Remembrance of Baseball Cards Past
In the Globe today there’s an article by James Sullivan about a new book whose author was fascinated by baseball cards while growing up in Vermont in the ’70s. The title of the book is “Cardboard Gods.” I was a big baseball card collector as a kid and into the first years of high school. In 1968, when I was 14, my cousins from Centralville and I discovered that we could walk to Notini’s candy and tobacco products warehouse on Aiken Street and buy Topps baseball cards by the box at a reasonable price. We cut out the Variety Store and Drugstore middle men, plus we got a ton of cards all at once. Who knew? Every time we discovered a new series was on the street, we’d head to Notini’s to buy a box. What great fun to open 25 or 40, I don’t remember, packs of cards at a time. I think we paid about $7.00 a box. Can’t remember. Read the Globe story here, and consider subscribing to the Globe if you appreciate the writing.
Paul, do you still have those baseball cards? I’ve got some from 1968 and after. I had to buy them retail at Zaher’s (corner of Pine and Morey, for decades “Highland Variety”). Five cents for a pack of five cards plus a stick of gum.
My baseball card collection story is a sorry tale and one that is similar to many people my age.

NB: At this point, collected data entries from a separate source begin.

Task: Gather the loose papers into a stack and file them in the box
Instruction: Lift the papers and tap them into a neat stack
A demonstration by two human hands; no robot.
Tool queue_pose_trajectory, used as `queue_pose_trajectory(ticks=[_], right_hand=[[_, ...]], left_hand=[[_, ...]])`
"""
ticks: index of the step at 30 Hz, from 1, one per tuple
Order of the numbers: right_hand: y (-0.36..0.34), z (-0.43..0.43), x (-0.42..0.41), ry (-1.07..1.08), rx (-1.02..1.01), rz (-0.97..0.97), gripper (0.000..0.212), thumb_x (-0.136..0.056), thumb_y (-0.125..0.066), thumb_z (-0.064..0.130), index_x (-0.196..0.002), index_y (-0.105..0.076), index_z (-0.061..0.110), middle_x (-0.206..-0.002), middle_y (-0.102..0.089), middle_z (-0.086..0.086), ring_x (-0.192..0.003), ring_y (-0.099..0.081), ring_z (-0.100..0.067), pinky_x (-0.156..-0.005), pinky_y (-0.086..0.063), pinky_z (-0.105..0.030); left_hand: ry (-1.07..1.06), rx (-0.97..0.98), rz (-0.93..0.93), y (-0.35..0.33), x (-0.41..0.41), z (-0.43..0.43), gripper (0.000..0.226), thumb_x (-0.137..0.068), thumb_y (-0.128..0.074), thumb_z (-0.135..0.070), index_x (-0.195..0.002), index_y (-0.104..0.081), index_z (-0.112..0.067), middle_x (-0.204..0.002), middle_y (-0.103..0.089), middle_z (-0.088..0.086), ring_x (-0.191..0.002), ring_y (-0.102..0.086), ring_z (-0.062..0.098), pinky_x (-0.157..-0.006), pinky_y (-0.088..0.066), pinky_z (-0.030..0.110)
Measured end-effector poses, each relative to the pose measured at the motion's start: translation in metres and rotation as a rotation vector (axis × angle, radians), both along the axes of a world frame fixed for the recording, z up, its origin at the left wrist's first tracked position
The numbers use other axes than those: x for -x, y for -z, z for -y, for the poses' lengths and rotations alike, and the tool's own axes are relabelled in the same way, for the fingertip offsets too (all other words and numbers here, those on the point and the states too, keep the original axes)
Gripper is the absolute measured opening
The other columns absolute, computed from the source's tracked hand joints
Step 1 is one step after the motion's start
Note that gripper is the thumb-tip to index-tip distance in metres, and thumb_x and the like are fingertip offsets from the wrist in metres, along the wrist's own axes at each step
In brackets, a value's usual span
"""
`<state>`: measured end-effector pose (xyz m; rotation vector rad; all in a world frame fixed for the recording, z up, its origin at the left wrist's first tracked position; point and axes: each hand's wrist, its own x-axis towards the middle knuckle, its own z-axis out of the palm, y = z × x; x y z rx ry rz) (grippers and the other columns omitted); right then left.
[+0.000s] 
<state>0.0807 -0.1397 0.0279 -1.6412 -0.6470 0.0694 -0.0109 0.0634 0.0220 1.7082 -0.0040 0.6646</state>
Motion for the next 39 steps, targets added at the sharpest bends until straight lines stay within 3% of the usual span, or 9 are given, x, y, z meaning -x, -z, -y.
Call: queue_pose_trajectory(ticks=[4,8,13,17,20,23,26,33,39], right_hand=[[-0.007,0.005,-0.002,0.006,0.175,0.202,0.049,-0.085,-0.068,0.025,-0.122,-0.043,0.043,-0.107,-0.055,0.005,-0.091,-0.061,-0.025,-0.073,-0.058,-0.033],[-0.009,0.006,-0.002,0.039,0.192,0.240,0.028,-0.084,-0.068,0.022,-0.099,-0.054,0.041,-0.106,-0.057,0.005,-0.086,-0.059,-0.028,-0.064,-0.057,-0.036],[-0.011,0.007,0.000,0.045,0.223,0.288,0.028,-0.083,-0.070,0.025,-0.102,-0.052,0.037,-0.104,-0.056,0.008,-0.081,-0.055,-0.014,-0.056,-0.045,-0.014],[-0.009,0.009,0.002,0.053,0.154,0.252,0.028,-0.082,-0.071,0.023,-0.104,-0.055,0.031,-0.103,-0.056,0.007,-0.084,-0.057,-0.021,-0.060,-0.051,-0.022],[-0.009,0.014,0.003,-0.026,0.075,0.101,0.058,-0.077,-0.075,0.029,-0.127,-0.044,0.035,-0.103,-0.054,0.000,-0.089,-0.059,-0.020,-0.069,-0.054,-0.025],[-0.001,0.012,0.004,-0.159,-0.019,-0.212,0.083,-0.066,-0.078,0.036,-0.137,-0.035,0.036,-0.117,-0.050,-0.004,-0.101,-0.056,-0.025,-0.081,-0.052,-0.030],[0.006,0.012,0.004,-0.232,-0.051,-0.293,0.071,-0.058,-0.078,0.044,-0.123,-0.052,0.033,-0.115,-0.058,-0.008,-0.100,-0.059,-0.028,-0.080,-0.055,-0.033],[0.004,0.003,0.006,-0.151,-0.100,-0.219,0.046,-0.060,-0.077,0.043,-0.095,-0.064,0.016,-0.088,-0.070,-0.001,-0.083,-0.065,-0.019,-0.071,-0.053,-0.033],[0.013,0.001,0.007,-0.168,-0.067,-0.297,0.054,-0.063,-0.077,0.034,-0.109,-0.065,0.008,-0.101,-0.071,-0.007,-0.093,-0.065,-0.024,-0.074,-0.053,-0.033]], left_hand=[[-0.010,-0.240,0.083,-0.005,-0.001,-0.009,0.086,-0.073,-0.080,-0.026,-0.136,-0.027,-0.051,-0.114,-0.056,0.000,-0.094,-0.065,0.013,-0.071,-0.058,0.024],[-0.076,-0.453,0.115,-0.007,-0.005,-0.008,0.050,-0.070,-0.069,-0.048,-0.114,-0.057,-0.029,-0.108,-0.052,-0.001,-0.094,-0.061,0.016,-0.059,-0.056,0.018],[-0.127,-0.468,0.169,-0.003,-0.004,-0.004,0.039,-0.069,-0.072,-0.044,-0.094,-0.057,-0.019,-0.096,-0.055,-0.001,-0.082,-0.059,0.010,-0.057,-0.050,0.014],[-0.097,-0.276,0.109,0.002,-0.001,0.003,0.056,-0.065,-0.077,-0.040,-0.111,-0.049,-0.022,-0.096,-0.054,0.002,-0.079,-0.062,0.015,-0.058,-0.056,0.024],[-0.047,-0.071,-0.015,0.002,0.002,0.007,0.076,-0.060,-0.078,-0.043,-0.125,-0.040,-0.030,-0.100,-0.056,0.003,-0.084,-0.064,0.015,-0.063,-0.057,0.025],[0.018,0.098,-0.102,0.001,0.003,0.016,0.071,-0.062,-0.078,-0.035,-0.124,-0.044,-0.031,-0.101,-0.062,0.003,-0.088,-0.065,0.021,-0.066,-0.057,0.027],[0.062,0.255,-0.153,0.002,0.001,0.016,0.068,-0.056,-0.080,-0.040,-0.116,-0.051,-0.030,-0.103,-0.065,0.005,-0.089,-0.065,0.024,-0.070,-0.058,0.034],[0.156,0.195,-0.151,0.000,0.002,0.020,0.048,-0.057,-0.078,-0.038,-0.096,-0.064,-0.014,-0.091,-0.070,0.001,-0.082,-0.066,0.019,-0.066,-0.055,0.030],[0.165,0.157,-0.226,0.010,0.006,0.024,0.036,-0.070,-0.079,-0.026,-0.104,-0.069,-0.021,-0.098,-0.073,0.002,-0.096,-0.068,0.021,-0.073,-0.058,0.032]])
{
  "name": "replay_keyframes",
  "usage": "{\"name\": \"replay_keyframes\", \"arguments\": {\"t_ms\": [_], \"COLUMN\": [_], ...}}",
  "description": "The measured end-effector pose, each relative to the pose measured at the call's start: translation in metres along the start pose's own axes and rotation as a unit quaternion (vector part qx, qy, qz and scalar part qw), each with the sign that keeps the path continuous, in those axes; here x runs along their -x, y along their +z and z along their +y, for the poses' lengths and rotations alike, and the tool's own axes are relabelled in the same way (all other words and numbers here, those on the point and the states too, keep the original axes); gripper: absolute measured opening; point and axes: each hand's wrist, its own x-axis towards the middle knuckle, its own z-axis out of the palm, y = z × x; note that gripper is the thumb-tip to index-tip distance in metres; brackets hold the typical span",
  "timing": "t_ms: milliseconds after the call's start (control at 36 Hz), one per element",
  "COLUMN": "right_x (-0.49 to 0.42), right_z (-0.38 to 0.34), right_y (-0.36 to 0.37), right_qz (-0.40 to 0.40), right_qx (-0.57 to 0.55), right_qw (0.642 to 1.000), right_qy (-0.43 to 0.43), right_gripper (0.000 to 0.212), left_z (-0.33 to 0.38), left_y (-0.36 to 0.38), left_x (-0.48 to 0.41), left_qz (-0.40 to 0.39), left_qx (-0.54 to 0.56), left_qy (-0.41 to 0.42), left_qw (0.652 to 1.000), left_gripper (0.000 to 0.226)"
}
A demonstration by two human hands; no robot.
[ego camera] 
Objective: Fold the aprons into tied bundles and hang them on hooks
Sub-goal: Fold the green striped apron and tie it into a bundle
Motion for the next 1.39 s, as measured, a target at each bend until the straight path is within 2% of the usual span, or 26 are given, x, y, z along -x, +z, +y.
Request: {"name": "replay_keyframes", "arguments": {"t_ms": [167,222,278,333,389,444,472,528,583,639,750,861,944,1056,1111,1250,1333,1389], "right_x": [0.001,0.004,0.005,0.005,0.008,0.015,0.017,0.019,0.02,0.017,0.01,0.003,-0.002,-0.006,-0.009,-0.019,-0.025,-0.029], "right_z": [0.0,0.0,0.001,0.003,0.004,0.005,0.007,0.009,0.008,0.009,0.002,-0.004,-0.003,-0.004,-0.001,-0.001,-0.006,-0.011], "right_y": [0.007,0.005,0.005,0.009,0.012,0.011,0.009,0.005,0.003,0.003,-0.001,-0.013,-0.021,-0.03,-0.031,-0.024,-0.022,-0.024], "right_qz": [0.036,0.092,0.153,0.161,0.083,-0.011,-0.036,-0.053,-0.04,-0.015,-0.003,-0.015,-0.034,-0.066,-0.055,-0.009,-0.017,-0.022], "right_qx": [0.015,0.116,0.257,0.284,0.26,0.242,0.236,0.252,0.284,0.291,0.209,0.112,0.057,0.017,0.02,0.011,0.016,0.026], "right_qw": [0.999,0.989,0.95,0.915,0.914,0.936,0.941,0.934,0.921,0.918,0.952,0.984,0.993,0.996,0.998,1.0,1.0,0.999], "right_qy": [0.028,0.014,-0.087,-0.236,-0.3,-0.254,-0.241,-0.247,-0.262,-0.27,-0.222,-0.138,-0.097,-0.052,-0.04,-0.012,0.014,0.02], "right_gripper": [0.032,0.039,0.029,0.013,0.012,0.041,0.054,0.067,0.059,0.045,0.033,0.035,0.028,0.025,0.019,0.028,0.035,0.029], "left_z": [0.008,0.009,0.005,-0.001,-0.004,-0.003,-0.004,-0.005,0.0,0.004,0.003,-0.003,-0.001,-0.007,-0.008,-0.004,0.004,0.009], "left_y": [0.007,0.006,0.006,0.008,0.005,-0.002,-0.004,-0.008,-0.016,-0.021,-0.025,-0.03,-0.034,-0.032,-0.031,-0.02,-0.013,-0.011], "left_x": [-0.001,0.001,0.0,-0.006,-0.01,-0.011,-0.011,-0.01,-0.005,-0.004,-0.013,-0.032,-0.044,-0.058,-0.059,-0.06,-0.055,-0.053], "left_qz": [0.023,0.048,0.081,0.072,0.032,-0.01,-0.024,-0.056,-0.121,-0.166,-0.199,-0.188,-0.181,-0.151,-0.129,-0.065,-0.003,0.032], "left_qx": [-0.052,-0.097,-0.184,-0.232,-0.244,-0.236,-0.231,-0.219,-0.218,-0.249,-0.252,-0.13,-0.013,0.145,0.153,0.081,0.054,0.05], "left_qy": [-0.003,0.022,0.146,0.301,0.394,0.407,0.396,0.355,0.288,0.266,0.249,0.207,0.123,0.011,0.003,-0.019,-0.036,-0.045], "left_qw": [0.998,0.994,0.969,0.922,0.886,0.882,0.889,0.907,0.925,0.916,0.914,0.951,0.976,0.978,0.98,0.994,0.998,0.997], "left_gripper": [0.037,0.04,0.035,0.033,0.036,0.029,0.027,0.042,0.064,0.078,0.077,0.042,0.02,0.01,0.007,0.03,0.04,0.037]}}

My first big batch of cards, all kinds that my brother David and I had from the late ’50s to 1966 (baseball, football, Western TV series, Space, Davy Crockett, Ted Williams, Zorro, etc.), got trashed when my family moved to California for a year. The Beatles cards were lost, too. In those days I wasn’t t thinking of the cards as an investment. And I was transitioning to other interests. But then the Red Sox were in the ’67 Series and I joined the town Babe Ruth League and then made the high school baseball team in Dracut, so my interest was renewed. After my college years the card collecting boom was on and I needed $600 for a round-trip plane ticket. I sold the bulk of the ’68-’69 cards to a card-shop owner in lower Pawtucketville. So long Mays, Mantle, Koufax, Aaron, Drysdale, Yaz, Robinsons Frank and Brooks, Lonborg, Killebrew, and the rest of the superstars and “commons.” In the ’80s, I began rebuilding my collection—picking up favorite players and Red Sox through the years. I didn’t replace the Hall-of-Famers at high prices, though. Nowadays, I buy a Topps Red Sox team set each year for the fun of it and put them in a shoebox for my son and the future.